Ghosts of Halloweens Past

By Kya Marienfeld
By Kya Marienfeld

This week, with the approach of Halloween, I’ve been thinking back over some of the fun I’ve had dressing up over the years. It is funny how putting on the façade of someone/something else can sometimes give a deeper insight into who you really are as a person. By donning a costume, a mask, or stage-grade makeup, we sometimes actually become more “ourselves” than we are just walking around in a t-shirt and jeans.

Since I was younger, I’ve kept an ongoing list of everything I’ve dressed up as for Halloween. To be honest, most of it is quite embarrassing, and although I would normally never reveal some of my more “unique” costume choices over the years for fear of intense ridicule, each and every costume was truly 100% me.

Today, I share these experiences with you, dear readers, because if ever there was a time when you really need to remember who you are, law school is that time. As you read, write, and worry (despite your successes or failures), you are still you. For these few years, you cannot cannot forget that you are still the same person you have always been, regardless of how much the high-speed washing machine that is law school tries to wring it out of you. You are every wacky, weird Halloween costume you’ve ever put on. You are all your favorite movies, the band you’ve seen 12 times in concert, your childhood pet who you still miss, attending your first pro baseball game, the epic games of Risk you played in college, the time you got your car stuck in the snow, crying at the end of the final Harry Potter book, waiting in line for the midnight showing of all three Lord of the Rings movies, and whatever else has helped to stitch the fabric of who you are.

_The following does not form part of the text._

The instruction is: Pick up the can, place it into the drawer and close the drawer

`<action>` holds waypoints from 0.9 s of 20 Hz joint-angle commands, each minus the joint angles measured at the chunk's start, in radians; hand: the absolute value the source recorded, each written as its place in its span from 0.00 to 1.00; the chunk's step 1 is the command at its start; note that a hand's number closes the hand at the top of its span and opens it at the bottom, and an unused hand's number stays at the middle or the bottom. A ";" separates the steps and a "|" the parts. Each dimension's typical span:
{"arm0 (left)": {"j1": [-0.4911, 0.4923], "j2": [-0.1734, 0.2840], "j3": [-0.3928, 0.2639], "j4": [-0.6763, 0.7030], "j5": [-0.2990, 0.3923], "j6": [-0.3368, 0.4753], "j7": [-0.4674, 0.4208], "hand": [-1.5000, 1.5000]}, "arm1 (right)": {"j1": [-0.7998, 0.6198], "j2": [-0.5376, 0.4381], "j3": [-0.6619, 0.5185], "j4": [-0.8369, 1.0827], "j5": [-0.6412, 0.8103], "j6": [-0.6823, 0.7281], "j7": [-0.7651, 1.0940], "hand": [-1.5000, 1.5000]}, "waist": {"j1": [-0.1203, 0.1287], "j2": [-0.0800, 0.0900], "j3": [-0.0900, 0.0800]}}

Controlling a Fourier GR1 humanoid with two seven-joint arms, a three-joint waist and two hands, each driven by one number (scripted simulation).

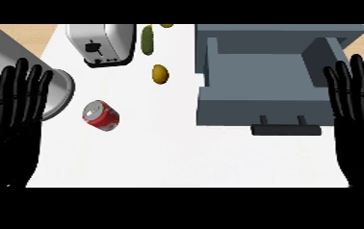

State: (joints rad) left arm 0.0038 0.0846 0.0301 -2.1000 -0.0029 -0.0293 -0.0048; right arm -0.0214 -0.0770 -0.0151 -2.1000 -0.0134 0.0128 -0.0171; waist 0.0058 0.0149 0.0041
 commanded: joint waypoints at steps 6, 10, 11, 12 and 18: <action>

For me, it was all of the above, and being an imaginative (and weird) only child who dressed up as:

  • Pocahontas (age 7): I was the only blonde-haired Pocahontas ever, but I had real moccasins, so I felt cool. I still pretend to be embarrassed when “Colors of the Wind” plays on my iPod if anyone else is around. I am not.
  • Mariah Carey (age 9): Yes, that is not mistaken. I loved singing, like really loved it, and the thing that first got me into it was Mariah. Turns out, if you put your hair in a side ponytail and hand-decorated a cardboard “MARIAH” on your belt with glitter, kids were mean.
  • Gabrielle, from Xena: Warrior Princess (age 10): Again, it is a good thing I ignored the ridicule of my peers, but I was obsessed with this show.
  • Mad Scientist (age 11): Before I wanted to go to law school, I wanted to be a scientist. I had a lab coat, a beaker, and unfortunately for my field of vision, my Uncle’s coke-bottle glasses. I fell off the front porch. Twice.
  • Twin (age 12): I loved my best friend, and we had matching shirts.
  • Hippie (too many years to count): I really love my mom, and thanks to her box of clothes from the 70’s, I got to dress like she did in her twenties. This was a repeat costume whenever I didn’t have a better idea. So pretty much all of high school….
  • Eliot Reid, from Scrubs (age 20): I’ll admit it, I’m obsessed. To this day, I still put in a few episodes of Scrubs when I’ve had a rough week at school.
  • Professor Plum, from Clue (age 21): My roommates and I all dressed up as characters from the board game. Everyone kept asking why I wasn’t a dude.
  • Storm, from X-Men, and Ms. Marvel (this year): I finally let my inner comic book nerd out with not one, but two superhero costumes this year. Speaking of being true to yourself…

This Halloween, I hope you all dress up in a way that is not only fun, but reminds you a little bit of who you are, why you’re here, and all the things that led up to today. When you do, hang on to that feeling for dear life, because nothing will carry you farther.